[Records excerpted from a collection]

┌────────

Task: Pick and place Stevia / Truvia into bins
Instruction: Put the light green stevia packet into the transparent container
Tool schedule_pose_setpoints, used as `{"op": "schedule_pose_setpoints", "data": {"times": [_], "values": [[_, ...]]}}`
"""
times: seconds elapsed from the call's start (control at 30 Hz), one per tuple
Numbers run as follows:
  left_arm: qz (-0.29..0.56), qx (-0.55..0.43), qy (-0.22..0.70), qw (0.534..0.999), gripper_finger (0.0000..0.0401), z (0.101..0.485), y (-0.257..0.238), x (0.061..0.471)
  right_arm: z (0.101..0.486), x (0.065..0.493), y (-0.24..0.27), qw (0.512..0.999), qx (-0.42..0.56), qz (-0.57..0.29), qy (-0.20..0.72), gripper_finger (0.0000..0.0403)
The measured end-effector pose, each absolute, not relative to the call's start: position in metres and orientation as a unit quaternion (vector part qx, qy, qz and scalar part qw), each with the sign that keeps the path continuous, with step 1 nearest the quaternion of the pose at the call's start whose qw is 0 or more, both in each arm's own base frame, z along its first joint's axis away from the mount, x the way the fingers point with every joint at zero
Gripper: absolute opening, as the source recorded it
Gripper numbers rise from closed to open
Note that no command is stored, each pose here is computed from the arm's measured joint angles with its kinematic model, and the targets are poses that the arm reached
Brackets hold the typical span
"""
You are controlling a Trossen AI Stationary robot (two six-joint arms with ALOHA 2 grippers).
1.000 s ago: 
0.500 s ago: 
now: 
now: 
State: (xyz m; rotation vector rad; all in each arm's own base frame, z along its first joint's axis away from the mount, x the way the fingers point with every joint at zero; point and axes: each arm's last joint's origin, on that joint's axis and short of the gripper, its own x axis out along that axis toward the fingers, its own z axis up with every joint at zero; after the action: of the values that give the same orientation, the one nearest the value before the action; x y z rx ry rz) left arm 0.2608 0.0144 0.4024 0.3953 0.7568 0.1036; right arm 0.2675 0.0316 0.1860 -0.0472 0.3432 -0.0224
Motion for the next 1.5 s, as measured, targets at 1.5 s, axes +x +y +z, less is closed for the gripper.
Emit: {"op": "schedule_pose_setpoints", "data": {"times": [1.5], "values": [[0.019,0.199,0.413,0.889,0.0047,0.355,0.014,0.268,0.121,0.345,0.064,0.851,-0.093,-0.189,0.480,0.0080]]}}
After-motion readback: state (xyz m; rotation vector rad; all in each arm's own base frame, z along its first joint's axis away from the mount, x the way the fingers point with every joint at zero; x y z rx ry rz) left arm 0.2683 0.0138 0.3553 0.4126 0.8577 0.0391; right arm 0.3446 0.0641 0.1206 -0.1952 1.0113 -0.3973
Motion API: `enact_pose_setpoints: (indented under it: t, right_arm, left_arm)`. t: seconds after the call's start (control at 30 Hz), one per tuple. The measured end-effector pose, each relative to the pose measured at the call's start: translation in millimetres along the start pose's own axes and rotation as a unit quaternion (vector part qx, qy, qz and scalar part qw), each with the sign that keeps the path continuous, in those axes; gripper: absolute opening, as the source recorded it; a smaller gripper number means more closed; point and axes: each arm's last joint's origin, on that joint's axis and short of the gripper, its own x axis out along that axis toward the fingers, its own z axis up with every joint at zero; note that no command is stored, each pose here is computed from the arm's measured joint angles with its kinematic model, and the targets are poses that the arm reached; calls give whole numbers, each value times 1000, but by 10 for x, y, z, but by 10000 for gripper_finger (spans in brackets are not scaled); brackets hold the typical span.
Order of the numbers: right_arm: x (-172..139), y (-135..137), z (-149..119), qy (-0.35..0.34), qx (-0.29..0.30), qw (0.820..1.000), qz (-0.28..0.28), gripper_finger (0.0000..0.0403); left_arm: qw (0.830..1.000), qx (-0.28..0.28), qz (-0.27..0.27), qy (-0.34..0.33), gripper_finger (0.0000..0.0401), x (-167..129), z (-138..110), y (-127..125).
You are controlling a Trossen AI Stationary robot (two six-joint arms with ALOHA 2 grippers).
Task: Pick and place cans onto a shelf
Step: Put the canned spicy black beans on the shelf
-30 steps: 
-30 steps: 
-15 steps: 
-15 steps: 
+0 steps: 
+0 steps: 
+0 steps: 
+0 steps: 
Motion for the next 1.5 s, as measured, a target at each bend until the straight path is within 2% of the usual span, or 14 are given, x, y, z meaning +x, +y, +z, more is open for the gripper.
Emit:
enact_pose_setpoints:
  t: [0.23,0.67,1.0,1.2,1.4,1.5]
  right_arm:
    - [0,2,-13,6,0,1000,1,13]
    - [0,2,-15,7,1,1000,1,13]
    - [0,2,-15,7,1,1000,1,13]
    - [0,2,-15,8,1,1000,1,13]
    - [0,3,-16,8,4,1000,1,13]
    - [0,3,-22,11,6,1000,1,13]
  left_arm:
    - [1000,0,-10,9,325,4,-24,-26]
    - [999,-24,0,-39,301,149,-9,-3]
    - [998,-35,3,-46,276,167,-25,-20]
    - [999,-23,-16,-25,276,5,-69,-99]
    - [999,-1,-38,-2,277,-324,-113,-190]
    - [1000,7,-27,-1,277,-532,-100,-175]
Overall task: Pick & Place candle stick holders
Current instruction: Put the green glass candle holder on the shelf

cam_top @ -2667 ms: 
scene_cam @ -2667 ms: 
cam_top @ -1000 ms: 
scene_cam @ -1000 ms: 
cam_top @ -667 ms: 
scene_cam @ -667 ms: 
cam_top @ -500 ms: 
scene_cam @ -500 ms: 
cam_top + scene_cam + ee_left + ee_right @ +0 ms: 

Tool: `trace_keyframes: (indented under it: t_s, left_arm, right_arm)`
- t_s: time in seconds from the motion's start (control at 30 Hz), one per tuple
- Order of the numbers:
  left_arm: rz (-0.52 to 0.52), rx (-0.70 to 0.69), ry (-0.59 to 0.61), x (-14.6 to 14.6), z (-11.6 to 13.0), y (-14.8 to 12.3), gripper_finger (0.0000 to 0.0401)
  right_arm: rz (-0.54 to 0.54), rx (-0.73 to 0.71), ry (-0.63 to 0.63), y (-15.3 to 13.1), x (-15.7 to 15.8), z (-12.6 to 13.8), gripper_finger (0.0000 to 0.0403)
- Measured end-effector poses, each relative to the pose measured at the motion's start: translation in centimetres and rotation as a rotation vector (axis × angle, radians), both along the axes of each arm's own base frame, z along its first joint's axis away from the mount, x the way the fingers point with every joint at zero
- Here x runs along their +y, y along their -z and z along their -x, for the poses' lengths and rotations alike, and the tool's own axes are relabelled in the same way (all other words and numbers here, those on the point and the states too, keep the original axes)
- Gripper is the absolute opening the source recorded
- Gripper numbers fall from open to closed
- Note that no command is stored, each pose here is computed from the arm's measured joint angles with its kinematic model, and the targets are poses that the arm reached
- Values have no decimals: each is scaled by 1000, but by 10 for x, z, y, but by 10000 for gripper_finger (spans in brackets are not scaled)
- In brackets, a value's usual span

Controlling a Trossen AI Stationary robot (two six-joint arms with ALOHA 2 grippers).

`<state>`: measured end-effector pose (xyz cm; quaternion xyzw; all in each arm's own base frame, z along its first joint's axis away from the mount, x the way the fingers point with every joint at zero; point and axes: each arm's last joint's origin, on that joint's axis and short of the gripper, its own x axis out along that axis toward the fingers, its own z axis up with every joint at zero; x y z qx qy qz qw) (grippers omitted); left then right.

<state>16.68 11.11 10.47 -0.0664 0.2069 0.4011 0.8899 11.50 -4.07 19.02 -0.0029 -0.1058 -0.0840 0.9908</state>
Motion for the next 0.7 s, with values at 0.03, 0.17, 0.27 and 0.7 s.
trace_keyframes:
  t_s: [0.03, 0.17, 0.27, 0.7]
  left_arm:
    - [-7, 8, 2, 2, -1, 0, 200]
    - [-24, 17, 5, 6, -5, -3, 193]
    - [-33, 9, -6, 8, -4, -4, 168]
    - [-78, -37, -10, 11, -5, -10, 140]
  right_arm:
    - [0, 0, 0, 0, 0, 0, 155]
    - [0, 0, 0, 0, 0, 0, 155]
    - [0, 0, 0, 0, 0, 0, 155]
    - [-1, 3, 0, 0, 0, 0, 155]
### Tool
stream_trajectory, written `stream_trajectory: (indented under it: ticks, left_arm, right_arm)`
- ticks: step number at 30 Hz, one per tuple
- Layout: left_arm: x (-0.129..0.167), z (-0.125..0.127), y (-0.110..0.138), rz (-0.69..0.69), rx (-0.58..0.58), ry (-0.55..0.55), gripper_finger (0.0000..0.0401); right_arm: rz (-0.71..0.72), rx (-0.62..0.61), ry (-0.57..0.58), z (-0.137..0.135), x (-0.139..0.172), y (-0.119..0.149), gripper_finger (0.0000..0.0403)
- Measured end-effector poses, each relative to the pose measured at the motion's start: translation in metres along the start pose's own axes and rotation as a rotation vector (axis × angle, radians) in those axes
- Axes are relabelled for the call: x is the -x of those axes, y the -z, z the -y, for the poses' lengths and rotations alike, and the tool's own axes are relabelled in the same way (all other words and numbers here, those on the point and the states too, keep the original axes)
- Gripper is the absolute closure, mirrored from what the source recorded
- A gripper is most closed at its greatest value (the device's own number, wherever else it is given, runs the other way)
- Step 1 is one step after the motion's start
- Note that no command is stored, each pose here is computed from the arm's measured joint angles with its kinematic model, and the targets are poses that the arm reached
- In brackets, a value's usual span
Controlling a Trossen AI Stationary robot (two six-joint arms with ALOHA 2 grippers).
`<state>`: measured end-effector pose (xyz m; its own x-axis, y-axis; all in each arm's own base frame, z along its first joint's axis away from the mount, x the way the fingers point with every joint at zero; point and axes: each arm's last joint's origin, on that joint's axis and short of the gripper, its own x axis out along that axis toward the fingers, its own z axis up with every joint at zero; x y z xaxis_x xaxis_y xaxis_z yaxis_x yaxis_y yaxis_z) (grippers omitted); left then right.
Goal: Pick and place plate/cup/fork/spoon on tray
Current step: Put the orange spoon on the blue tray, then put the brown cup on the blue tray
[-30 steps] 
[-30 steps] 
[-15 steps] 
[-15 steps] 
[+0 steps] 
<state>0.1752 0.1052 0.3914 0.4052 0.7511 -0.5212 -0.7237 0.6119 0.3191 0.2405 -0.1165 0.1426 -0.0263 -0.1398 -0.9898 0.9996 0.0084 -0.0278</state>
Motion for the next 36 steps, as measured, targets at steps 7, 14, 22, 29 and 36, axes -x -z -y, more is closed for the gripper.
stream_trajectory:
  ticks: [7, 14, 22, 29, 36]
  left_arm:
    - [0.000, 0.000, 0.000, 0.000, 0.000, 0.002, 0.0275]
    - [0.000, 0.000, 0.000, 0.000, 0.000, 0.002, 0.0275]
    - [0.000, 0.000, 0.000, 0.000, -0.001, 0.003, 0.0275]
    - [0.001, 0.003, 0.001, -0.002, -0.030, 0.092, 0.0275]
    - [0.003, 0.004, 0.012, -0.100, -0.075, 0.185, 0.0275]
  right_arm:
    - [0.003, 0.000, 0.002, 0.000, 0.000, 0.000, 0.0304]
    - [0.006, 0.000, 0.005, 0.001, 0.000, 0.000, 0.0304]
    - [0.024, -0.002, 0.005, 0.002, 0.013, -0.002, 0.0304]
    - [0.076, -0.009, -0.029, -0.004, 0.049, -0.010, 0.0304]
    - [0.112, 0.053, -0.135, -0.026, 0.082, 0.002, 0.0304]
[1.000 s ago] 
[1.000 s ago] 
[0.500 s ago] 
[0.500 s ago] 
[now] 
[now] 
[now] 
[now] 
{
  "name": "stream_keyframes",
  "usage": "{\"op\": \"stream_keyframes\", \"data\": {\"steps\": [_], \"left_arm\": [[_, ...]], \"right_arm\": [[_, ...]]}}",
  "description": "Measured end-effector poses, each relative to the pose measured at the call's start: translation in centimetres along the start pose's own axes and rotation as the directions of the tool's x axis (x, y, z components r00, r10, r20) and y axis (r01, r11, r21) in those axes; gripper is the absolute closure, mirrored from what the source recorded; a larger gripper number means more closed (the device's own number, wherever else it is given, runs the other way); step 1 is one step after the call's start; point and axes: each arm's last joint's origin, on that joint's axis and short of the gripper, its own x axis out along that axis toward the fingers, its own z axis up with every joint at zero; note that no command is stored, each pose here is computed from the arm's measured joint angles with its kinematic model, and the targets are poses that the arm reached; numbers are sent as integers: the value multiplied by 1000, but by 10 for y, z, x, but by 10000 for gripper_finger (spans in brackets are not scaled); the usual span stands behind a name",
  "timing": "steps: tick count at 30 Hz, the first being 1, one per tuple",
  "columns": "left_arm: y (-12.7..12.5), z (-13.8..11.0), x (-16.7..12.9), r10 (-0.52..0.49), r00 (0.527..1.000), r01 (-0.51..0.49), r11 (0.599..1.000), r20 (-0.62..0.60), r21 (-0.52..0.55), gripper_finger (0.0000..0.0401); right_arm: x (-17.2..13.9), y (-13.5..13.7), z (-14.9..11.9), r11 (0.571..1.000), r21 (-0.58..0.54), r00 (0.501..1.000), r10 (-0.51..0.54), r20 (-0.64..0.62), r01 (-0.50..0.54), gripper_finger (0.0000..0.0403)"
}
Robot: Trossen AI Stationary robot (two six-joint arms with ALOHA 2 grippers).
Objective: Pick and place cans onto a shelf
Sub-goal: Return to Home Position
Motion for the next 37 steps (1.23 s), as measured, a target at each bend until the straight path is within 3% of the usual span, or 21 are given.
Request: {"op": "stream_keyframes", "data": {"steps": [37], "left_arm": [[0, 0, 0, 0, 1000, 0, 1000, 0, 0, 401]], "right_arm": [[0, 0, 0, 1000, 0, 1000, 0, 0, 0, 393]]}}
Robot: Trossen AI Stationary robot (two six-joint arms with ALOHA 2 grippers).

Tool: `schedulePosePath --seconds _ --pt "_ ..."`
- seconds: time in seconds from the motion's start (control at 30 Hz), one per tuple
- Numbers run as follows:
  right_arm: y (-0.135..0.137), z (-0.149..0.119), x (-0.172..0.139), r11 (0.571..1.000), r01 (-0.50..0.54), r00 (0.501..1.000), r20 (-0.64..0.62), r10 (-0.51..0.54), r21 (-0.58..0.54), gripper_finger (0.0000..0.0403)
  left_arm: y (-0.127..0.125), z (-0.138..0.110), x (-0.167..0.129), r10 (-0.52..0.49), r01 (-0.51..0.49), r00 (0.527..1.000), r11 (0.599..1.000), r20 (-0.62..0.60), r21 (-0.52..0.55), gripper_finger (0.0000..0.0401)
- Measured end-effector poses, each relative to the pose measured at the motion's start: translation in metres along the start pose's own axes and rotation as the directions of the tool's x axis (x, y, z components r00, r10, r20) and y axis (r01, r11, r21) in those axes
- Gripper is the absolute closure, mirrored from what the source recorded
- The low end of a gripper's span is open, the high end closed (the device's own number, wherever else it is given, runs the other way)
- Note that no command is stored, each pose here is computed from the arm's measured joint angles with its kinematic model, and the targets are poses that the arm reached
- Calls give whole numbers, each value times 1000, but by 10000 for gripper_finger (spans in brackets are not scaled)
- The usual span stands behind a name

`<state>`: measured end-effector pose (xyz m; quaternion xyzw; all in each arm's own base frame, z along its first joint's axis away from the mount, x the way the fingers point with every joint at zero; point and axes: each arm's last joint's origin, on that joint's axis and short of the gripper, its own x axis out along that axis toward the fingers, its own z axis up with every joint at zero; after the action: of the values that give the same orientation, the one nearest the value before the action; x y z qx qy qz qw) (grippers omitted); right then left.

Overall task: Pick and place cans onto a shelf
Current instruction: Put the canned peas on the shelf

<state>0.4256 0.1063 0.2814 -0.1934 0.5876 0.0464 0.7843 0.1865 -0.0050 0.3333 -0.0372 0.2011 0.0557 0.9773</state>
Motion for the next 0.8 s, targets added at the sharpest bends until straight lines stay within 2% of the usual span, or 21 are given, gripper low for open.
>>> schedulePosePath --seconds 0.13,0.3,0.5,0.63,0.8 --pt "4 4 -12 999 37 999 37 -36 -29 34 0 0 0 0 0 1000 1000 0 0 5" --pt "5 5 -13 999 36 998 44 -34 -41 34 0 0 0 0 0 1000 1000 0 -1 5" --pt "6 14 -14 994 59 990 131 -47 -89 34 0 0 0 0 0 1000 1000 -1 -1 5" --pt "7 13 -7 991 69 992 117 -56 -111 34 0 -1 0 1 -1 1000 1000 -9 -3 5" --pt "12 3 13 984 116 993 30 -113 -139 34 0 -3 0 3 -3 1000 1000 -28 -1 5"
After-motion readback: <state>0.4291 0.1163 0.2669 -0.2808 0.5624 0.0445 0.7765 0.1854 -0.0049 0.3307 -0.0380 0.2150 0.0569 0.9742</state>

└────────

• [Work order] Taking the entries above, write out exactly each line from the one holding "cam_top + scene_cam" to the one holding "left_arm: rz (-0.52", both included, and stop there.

• [Response]
cam_top + scene_cam + ee_left + ee_right @ +0 ms: 

Tool: `trace_keyframes: (indented under it: t_s, left_arm, right_arm)`
- t_s: time in seconds from the motion's start (control at 30 Hz), one per tuple
- Order of the numbers:
  left_arm: rz (-0.52 to 0.52), rx (-0.70 to 0.69), ry (-0.59 to 0.61), x (-14.6 to 14.6), z (-11.6 to 13.0), y (-14.8 to 12.3), gripper_finger (0.0000 to 0.0401)

The requested output has been produced.